» Exercise description: Using the material below, print the line that contains "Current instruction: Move", the line that contains "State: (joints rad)", and every line in between, exactly and nothing else.
|---|
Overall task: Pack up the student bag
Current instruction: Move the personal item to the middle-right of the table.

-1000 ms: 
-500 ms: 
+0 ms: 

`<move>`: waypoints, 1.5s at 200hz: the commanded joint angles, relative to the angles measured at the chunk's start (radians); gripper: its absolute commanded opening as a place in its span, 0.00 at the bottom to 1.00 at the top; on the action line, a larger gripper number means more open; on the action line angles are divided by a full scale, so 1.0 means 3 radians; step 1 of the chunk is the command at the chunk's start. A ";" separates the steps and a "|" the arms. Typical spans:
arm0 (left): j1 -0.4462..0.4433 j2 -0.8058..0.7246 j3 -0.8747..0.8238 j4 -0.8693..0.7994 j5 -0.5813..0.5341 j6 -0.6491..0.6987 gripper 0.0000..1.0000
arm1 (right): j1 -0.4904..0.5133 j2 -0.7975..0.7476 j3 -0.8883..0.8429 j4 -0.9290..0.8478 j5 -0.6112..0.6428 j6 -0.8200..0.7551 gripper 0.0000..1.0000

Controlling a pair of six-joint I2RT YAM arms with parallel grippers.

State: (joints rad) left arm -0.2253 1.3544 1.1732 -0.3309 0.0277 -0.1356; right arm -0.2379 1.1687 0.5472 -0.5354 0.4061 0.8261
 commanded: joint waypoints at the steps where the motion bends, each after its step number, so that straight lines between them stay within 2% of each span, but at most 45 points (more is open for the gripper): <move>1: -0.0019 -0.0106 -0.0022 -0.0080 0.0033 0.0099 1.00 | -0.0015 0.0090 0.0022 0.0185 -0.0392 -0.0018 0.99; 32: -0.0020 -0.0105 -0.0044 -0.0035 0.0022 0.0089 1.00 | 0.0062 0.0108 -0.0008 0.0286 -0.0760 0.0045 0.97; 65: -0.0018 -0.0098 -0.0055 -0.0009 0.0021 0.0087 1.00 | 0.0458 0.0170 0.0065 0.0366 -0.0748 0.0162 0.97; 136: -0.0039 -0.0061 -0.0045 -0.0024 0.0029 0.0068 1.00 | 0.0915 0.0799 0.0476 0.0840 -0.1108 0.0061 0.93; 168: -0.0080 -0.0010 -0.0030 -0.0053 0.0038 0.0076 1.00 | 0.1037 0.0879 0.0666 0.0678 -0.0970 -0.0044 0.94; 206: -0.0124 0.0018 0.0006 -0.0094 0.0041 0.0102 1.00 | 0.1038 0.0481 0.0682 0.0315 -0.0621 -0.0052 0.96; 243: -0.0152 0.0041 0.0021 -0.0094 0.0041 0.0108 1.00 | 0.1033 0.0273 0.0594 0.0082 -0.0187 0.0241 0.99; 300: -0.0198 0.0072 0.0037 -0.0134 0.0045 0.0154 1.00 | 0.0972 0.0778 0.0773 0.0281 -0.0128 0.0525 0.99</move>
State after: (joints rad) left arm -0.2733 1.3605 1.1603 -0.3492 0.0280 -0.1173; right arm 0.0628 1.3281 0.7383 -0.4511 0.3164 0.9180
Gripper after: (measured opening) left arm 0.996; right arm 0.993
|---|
» Answer for this exercise:
Current instruction: Move the personal item to the middle-right of the table.

-1000 ms: 
-500 ms: 
+0 ms: 

`<move>`: waypoints, 1.5s at 200hz: the commanded joint angles, relative to the angles measured at the chunk's start (radians); gripper: its absolute commanded opening as a place in its span, 0.00 at the bottom to 1.00 at the top; on the action line, a larger gripper number means more open; on the action line angles are divided by a full scale, so 1.0 means 3 radians; step 1 of the chunk is the command at the chunk's start. A ";" separates the steps and a "|" the arms. Typical spans:
arm0 (left): j1 -0.4462..0.4433 j2 -0.8058..0.7246 j3 -0.8747..0.8238 j4 -0.8693..0.7994 j5 -0.5813..0.5341 j6 -0.6491..0.6987 gripper 0.0000..1.0000
arm1 (right): j1 -0.4904..0.5133 j2 -0.7975..0.7476 j3 -0.8883..0.8429 j4 -0.9290..0.8478 j5 -0.6112..0.6428 j6 -0.8200..0.7551 gripper 0.0000..1.0000

Controlling a pair of six-joint I2RT YAM arms with parallel grippers.

State: (joints rad) left arm -0.2253 1.3544 1.1732 -0.3309 0.0277 -0.1356; right arm -0.2379 1.1687 0.5472 -0.5354 0.4061 0.8261

Work on the answer has been completed.